[Source data]
- Opening Delimiter -
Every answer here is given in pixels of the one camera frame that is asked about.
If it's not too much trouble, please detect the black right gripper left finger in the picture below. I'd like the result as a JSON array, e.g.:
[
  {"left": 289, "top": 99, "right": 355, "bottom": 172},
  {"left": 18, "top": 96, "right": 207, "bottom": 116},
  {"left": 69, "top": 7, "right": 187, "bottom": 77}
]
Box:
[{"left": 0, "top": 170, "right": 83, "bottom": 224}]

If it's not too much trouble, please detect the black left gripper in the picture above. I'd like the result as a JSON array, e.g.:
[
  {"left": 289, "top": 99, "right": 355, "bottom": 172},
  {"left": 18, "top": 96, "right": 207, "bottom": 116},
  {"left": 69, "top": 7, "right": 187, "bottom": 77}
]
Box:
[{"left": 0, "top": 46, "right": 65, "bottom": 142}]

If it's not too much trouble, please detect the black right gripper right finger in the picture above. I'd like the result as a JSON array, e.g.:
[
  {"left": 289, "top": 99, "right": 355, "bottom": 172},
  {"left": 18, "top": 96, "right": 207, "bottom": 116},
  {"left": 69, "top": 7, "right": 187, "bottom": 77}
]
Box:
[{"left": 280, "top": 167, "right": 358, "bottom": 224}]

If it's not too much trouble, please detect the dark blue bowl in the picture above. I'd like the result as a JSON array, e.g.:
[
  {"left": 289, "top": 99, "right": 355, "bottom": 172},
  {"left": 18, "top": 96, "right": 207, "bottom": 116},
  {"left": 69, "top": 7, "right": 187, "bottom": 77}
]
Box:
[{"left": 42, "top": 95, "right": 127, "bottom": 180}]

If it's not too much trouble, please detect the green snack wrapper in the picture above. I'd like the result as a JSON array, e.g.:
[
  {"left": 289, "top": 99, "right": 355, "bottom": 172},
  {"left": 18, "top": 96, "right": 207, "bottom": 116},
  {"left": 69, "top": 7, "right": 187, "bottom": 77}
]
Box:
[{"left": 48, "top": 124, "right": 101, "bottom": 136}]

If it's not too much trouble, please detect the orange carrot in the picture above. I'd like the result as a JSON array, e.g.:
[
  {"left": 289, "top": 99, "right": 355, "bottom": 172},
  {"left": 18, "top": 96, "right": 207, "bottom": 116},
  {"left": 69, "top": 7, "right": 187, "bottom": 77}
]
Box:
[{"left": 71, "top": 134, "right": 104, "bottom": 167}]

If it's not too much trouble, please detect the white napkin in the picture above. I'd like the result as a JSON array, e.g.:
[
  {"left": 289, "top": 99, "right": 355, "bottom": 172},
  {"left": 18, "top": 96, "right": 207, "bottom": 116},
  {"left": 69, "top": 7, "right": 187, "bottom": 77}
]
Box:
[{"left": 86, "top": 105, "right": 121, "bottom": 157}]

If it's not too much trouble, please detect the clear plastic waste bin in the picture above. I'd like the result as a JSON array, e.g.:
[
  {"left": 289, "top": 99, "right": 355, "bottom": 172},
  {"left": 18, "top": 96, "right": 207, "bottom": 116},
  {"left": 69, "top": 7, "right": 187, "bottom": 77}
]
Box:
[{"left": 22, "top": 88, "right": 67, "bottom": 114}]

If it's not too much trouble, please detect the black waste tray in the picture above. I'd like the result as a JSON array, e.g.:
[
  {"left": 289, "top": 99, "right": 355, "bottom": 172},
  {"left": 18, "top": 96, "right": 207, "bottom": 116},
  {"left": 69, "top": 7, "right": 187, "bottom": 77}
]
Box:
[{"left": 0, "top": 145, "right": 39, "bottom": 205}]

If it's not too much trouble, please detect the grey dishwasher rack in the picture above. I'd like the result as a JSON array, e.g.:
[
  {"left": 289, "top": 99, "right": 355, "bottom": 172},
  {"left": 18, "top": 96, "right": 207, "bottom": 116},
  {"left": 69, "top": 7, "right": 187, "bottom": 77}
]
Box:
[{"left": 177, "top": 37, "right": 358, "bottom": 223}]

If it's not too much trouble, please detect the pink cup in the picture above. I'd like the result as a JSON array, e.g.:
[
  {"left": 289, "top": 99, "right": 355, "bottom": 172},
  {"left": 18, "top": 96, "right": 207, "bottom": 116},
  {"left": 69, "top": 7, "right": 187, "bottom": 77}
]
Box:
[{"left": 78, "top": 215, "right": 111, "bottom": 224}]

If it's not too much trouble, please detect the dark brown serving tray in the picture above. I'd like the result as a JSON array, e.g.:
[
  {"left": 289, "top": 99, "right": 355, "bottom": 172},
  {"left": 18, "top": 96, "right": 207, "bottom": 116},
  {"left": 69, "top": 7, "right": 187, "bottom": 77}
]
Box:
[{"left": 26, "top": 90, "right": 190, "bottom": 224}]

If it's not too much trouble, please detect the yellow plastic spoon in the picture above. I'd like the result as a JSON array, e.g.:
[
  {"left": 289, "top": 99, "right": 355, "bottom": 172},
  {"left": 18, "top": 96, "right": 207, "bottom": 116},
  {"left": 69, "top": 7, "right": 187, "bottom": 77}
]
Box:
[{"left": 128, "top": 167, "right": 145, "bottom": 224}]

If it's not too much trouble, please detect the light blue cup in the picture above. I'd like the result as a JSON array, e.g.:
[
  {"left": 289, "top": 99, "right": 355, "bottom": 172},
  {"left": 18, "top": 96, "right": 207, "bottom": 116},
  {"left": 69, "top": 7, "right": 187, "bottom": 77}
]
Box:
- Closing Delimiter -
Go through the data above and find the lines with the word "waste". Copy each of those lines.

# ANSWER SECTION:
If it's not too much trouble, please detect the clear plastic waste bin in the picture above. I'd like the result as a JSON array, e.g.:
If it's not too much trouble, please detect the black waste tray in the picture above. I'd like the result as a JSON array, e.g.:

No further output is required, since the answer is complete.